Churn rate measures the percentage of customers who stop buying within a defined period. For e-commerce without a subscription model, define churn as "no purchase in the past 12 months" (or adjust based on your product's natural repurchase cycle). Formula: (customers who last ordered more than 12 months ago, measured at period end) ÷ (total active customers at period start) × 100. A healthier metric is predictive churn rate: the percentage of customers who are currently in your at-risk window (e.g., no order in 60–120 days, depending on your purchase cycle). This is the segment your win-back postcard campaigns should target. Track predictive churn weekly to measure whether your retention programme is reducing the size of the at-risk pool over time. A successful direct mail win-back programme should reduce the at-risk segment by the number of customers reactivated each week.

Direct mail-specific metrics: response rate, redemption rate, and revenue per card

Response rate: (promo code redemptions or QR conversions within 45 days) ÷ (total cards sent) × 100. Industry benchmarks for e-commerce postcard campaigns: 2–4% for broad win-back lists, 4–7% for well-segmented campaigns, 7–12% for birthday and high-personalisation campaigns. Redemption rate is the same as response rate when a promo code is the primary conversion mechanism — use it interchangeably. Revenue per card sent: total revenue attributed to the campaign ÷ total cards sent.

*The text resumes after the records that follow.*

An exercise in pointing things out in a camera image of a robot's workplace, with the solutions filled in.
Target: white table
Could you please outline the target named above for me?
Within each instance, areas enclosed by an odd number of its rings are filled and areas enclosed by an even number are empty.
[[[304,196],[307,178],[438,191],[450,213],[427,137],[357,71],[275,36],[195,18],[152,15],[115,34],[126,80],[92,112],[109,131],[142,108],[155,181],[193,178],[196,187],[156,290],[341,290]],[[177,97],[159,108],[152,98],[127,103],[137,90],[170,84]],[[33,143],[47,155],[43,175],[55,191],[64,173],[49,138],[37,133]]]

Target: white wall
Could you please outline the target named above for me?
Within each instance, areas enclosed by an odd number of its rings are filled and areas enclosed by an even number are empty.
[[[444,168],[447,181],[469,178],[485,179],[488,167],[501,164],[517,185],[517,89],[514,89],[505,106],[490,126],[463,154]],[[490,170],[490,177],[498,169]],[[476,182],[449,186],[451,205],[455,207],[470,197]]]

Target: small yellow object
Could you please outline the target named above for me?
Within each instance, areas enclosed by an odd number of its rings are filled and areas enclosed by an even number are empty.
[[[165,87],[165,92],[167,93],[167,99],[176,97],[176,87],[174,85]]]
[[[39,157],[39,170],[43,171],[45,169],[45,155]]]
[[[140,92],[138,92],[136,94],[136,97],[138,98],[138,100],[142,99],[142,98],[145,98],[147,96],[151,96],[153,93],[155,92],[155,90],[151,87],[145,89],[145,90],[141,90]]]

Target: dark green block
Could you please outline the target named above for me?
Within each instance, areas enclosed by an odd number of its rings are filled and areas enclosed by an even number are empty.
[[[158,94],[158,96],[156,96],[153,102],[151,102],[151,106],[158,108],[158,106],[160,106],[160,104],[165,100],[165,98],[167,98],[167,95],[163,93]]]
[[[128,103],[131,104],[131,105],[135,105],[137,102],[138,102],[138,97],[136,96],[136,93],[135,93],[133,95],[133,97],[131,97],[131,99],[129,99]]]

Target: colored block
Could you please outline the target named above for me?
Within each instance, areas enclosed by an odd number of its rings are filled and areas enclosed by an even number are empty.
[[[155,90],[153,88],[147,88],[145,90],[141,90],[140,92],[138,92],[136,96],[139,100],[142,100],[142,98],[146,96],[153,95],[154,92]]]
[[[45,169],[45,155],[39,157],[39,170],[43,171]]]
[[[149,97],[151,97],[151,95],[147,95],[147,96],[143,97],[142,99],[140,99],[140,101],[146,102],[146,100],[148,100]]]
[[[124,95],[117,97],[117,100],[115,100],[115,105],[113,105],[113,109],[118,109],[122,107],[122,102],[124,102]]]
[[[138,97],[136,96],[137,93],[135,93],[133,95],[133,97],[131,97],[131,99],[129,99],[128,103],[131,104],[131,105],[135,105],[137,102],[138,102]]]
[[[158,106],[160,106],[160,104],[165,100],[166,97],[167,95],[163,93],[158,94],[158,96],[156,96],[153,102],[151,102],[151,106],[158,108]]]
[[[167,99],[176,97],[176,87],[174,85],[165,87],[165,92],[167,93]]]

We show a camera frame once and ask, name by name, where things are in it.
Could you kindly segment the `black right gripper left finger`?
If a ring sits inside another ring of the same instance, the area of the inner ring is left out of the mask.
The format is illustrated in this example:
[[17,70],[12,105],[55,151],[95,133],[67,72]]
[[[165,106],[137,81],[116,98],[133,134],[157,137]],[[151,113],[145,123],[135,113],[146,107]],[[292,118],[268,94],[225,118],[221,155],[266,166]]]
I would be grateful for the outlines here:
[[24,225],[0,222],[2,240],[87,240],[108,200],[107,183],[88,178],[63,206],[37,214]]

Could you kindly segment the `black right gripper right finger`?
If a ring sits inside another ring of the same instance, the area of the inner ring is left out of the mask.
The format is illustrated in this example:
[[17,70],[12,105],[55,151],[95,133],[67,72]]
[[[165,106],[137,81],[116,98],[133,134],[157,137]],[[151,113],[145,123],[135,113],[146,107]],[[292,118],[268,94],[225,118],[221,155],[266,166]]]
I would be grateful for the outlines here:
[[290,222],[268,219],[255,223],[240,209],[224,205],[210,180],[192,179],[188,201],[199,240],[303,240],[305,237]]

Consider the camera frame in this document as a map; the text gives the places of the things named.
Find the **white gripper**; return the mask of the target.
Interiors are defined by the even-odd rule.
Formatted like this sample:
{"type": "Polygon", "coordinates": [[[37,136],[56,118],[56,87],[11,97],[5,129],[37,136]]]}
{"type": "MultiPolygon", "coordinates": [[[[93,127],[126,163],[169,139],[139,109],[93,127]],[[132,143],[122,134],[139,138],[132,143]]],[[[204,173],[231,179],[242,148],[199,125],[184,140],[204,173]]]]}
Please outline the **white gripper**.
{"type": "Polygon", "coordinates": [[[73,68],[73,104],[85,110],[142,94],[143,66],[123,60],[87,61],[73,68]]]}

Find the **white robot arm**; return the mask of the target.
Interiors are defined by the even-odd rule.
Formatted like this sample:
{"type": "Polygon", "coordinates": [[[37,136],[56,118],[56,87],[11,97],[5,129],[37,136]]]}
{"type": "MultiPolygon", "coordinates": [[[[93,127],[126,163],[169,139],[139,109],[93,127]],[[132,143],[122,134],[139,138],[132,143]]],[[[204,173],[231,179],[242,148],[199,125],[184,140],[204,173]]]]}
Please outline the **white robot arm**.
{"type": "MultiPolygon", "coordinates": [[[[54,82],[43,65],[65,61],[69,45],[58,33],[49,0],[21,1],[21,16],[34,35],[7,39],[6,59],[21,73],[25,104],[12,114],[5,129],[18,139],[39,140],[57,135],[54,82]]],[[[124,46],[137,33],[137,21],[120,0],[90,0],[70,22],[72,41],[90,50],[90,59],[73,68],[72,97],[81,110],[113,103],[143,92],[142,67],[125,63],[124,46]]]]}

This is the most actionable single metric for direct mail ROI. A campaign with a 4% response rate and a €65 AOV generates €2.60 in revenue per card sent. With a per-card cost of €2.00, the gross revenue-to-cost ratio is 1.3× — which must exceed 1× on gross margin (not revenue) to be profitable on first touch. Cost per reactivated customer: total campaign cost ÷ total redemptions. Compare this to your paid acquisition CAC to assess relative efficiency.

Customer lifetime value and its relationship to retention spend

CLV is the total expected revenue (or gross profit) from a customer over their entire relationship with your brand. Calculating CLV: average order value × purchase frequency per year × expected active years. A customer with an €80 AOV, 2.5 orders per year, and a 3-year expected lifespan has a CLV of €600. A gross margin of 40% gives a gross CLV of €240. Any retention investment below €240 per customer is potentially profitable if it successfully extends the customer relationship by even one additional order cycle. Track CLV by acquisition cohort and by retention programme participation: customers who were successfully reactivated by a postcard campaign versus those who were not. This comparison reveals the true LTV impact of your direct mail investment and provides the most compelling internal justification for expanding the programme.

Building a retention dashboard

A practical retention dashboard for a European e-commerce brand should track weekly: new customer count, repeat customer count, repeat purchase rate (rolling 12 months), at-risk customer count (in your predictive churn window), win-back campaign response rate, post-purchase campaign response rate, revenue per card sent, and total direct mail programme revenue (last 30 days). Monthly additions: CLV by cohort (acquisition month), overall customer churn rate, direct mail cost per reactivated customer, and multichannel attribution (% of reactivated customers touched by email only vs. email + postcard vs. postcard only). Review the dashboard with your team monthly and use it to prioritise optimisation efforts. The dashboard will tell you whether your retention programme is working — and if not, which specific metric to diagnose first.